The Solitude of Issy was considered something of a sanctuary of the interior life. In addition to serving as the novitiate for the Society of Saint Sulpice, it also served as a place of retreat where seminary superiors could retire from time to time for a few weeks to renew the spirit of their vocation. At Issy, Father Moreau gained a taste for religious life, which included learning the value of a Rule of Life for oneself. Issy also contributed to Father Moreau’s concept of unity and fraternal charity.
O beata solitudo, O sola beatitudo!
O blessed solitude, O only happiness!
“In solitudine aer purior, coelum apertius!”
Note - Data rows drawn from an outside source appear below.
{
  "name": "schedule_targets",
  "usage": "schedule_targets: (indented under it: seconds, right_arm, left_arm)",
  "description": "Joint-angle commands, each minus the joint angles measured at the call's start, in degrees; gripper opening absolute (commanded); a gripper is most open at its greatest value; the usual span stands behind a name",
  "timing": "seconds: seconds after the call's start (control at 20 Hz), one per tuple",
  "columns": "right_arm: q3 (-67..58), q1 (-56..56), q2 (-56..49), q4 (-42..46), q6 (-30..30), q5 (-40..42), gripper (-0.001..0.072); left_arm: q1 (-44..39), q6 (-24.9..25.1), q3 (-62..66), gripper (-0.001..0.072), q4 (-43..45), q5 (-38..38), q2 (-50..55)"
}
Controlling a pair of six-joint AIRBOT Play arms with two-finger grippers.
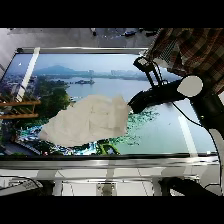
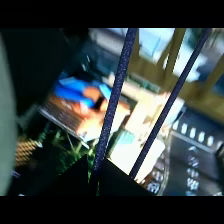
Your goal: Fold the clothes and pants, and hang the long-sleeved shirts on hangers.
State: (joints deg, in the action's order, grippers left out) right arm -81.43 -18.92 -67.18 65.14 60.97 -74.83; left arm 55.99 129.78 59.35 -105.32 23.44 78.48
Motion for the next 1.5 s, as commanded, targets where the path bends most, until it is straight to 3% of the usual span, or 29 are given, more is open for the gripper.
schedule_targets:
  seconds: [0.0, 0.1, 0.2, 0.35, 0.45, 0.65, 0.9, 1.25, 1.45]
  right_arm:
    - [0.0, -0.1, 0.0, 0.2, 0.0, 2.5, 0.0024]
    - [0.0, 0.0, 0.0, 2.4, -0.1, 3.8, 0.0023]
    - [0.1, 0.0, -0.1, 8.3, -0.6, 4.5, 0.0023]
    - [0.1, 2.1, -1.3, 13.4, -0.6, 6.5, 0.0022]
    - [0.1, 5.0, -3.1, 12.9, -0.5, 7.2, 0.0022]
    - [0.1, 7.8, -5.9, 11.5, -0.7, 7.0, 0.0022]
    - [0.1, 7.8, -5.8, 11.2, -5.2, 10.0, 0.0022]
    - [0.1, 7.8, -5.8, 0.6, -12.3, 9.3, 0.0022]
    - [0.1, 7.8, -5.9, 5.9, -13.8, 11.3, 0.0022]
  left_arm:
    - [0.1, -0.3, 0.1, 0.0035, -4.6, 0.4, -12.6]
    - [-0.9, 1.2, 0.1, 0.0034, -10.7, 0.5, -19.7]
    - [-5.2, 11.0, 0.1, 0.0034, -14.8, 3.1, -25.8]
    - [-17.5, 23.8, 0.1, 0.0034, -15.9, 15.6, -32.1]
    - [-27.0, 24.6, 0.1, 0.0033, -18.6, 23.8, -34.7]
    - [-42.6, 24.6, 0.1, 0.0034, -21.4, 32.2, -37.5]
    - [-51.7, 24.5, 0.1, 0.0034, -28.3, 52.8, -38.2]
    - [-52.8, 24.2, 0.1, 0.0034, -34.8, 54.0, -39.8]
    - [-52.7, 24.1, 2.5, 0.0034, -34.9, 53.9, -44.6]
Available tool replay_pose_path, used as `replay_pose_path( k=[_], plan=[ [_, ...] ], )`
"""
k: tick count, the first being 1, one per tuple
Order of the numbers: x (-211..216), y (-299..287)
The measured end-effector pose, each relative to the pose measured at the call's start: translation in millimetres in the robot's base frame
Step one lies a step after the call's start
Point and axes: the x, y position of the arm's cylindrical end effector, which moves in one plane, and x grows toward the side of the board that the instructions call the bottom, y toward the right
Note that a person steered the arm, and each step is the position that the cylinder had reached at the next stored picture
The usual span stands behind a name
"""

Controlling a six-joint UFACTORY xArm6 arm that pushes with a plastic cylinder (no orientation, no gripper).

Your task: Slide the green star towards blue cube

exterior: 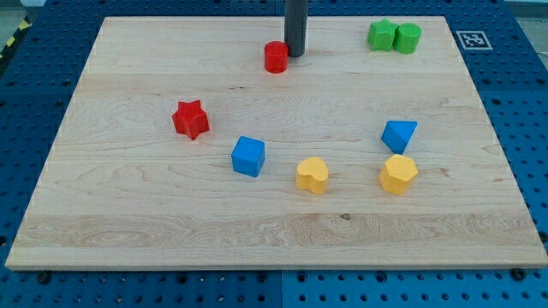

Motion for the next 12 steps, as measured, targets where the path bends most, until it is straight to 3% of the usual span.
replay_pose_path(
  k=[1, 3, 5, 8, 12],
  plan=[
    [-0.3, -0.2],
    [-73.4, 80.2],
    [-88.1, 171.3],
    [-40.6, 175.8],
    [-39.8, 143.2]
  ],
)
“In solitude the air is purer, and the heavens are opened wider!”
Father Moreau’s love of the Solitude of Issy inspired his naming of the novitiate of the Brothers of Holy Cross (the Solitude of Saint Joseph) and of the Priests of Holy Cross (the Solitude of the Savior).
The Seminary of Saint-Sulpice and the Solitude of Issy earned the reputation of having formed many priests who contributed to the renewal of the priesthood in 19th century France. In addition to Blessed Basil-Anthony-Marie Moreau, these include Jacques-Marie-Adrien-Césaire Mathieu (1796-1875), future bishop of Langres and later cardinal archbishop of Besançon; Paul-Georges-Marie Dupont des Loges (1804-1886), future bishop of Metz; Gustave-François-Xavier Delacroix de Ravignan, sj (1795-1858), one of the greatest preachers of his time and known as the Apostle of Paris, who had shared long talks with Father Moreau at the Solitude of Issy; Félix-Antoine-Philibert Dupanloup (1802-1878), future bishop of Orléans and member of the Académie française; Louis de Courson (1799-1850), 12th Superior General of Saint-Sulpice; and Henri-Dominique Lacordaire (1802-1861), notable preacher and restorer in France of the Dominican order.